All of the data should be repeated exactly; pictures are not part of the copy.
┄┄┄┄┄┄┄┄┄┄┄┄┄┄┄┄┄┄┄┄
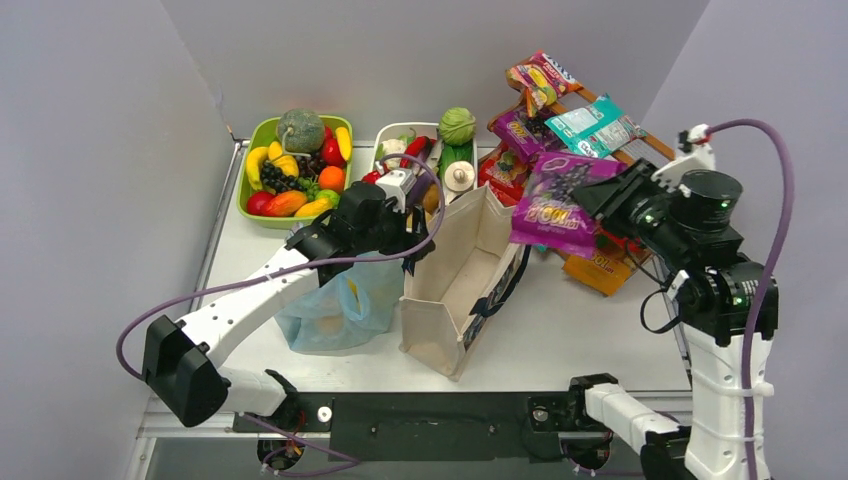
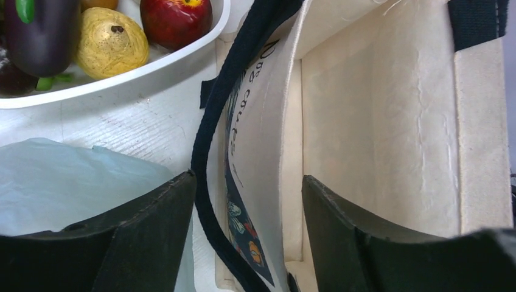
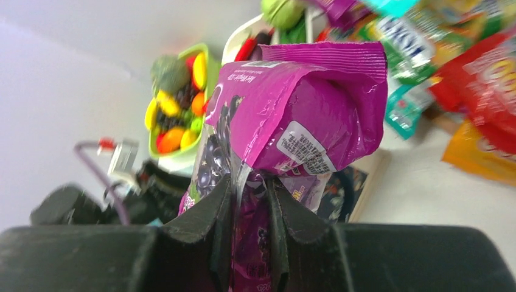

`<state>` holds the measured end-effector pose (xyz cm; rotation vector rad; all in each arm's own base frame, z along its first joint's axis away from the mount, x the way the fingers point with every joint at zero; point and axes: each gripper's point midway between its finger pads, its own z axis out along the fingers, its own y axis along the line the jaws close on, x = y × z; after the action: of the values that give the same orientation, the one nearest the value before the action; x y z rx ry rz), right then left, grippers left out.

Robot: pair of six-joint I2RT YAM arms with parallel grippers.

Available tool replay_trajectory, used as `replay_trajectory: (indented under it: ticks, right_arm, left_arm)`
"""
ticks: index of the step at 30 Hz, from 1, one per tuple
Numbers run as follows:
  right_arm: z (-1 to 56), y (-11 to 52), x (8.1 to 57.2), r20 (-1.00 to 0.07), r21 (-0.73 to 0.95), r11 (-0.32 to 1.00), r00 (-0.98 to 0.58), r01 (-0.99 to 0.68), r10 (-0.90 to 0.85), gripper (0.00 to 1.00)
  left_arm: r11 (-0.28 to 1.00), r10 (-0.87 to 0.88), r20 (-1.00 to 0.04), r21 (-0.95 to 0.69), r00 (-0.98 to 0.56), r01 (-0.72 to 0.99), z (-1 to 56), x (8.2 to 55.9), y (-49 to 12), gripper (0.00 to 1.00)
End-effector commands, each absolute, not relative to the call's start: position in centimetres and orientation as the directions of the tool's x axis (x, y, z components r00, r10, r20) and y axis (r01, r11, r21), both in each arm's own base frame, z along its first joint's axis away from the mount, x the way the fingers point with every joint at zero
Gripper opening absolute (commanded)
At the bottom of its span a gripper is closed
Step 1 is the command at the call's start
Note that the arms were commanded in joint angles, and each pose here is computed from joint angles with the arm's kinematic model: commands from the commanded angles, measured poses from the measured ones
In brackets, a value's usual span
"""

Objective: Place the food into the grocery bag and tie it

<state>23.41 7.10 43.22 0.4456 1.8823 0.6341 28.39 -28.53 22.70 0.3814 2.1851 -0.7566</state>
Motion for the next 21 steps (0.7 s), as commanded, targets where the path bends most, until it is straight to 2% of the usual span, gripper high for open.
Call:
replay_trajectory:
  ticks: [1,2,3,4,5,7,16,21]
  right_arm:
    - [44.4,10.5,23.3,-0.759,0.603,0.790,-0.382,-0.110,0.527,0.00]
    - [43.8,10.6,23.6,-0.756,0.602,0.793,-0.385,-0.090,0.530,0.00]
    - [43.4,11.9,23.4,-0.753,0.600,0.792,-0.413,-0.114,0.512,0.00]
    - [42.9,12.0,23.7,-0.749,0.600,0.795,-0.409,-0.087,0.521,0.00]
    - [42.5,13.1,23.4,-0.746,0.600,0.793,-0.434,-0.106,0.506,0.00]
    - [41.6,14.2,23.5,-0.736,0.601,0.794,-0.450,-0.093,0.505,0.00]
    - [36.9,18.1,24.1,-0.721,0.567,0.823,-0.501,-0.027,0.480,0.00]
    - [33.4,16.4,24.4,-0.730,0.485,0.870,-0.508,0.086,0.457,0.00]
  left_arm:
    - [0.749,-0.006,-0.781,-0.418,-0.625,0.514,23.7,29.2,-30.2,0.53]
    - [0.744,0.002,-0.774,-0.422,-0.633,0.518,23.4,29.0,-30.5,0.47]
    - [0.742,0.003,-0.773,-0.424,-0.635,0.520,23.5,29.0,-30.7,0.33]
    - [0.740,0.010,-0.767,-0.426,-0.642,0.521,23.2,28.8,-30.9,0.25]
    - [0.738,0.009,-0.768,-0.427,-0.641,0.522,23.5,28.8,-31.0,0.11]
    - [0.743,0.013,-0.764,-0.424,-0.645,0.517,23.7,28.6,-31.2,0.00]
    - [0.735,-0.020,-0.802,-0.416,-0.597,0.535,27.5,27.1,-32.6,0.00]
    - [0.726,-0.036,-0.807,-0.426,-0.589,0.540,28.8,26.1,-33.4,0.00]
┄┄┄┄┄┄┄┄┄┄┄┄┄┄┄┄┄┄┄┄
COMPLETED TASK ::
`<state>` holds the measured end-effector pose (xyz cm; rotation vector rad; all in each arm's own base frame, z along its first joint's axis away from the mount, x the way the fingers point with every joint at zero; point and axes: each gripper's point midway between its finger pads, its own z axis out along the fingers, its own y axis along the line the jaws close on, x = y × z; after the action: of the values that give the same orientation, the one nearest the value before the action; x y z rx ry rz), right then left, grippers left out.

Robot: pair of six-joint I2RT YAM arms with parallel grippers.

Available tool replay_trajectory, used as `replay_trajectory: (indented under it: ticks, right_arm, left_arm)`
"""
ticks: index of the step at 30 Hz, from 1, one per tuple
Numbers run as follows:
  right_arm: z (-1 to 56), y (-11 to 52), x (8.1 to 57.2), r20 (-1.00 to 0.07), r21 (-0.73 to 0.95), r11 (-0.32 to 1.00), r00 (-0.98 to 0.58), r01 (-0.99 to 0.68), r10 (-0.90 to 0.85), gripper (0.00 to 1.00)
  left_arm: r11 (-0.28 to 1.00), r10 (-0.87 to 0.88), r20 (-1.00 to 0.04), r21 (-0.95 to 0.69), r00 (-0.98 to 0.56), r01 (-0.72 to 0.99), z (-1 to 56), x (8.2 to 55.9), y (-49 to 12), gripper (0.00 to 1.00)
End-effector commands, each absolute, not relative to the call's start: position in centimetres and orientation as the directions of the tool's x axis (x, y, z components r00, r10, r20) and y axis (r01, r11, r21), both in each arm's own base frame, z along its first joint's axis away from the mount, x the way the fingers point with every joint at zero
Gripper opening absolute (commanded)
At the bottom of its span a gripper is closed
Step 1 is the command at the call's start
Note that the arms were commanded in joint angles, and each pose here is computed from joint angles with the arm's kinematic model: commands from the commanded angles, measured poses from the measured ones
In brackets, a value's usual span
"""

Objective: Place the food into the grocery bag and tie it

<state>23.41 7.10 43.22 0.4456 1.8823 0.6341 28.39 -28.53 22.70 0.3814 2.1851 -0.7566</state>
Motion for the next 21 steps (0.7 s), as commanded, targets where the path bends most, until it is straight to 2% of the usual span, gripper high for open.
Call:
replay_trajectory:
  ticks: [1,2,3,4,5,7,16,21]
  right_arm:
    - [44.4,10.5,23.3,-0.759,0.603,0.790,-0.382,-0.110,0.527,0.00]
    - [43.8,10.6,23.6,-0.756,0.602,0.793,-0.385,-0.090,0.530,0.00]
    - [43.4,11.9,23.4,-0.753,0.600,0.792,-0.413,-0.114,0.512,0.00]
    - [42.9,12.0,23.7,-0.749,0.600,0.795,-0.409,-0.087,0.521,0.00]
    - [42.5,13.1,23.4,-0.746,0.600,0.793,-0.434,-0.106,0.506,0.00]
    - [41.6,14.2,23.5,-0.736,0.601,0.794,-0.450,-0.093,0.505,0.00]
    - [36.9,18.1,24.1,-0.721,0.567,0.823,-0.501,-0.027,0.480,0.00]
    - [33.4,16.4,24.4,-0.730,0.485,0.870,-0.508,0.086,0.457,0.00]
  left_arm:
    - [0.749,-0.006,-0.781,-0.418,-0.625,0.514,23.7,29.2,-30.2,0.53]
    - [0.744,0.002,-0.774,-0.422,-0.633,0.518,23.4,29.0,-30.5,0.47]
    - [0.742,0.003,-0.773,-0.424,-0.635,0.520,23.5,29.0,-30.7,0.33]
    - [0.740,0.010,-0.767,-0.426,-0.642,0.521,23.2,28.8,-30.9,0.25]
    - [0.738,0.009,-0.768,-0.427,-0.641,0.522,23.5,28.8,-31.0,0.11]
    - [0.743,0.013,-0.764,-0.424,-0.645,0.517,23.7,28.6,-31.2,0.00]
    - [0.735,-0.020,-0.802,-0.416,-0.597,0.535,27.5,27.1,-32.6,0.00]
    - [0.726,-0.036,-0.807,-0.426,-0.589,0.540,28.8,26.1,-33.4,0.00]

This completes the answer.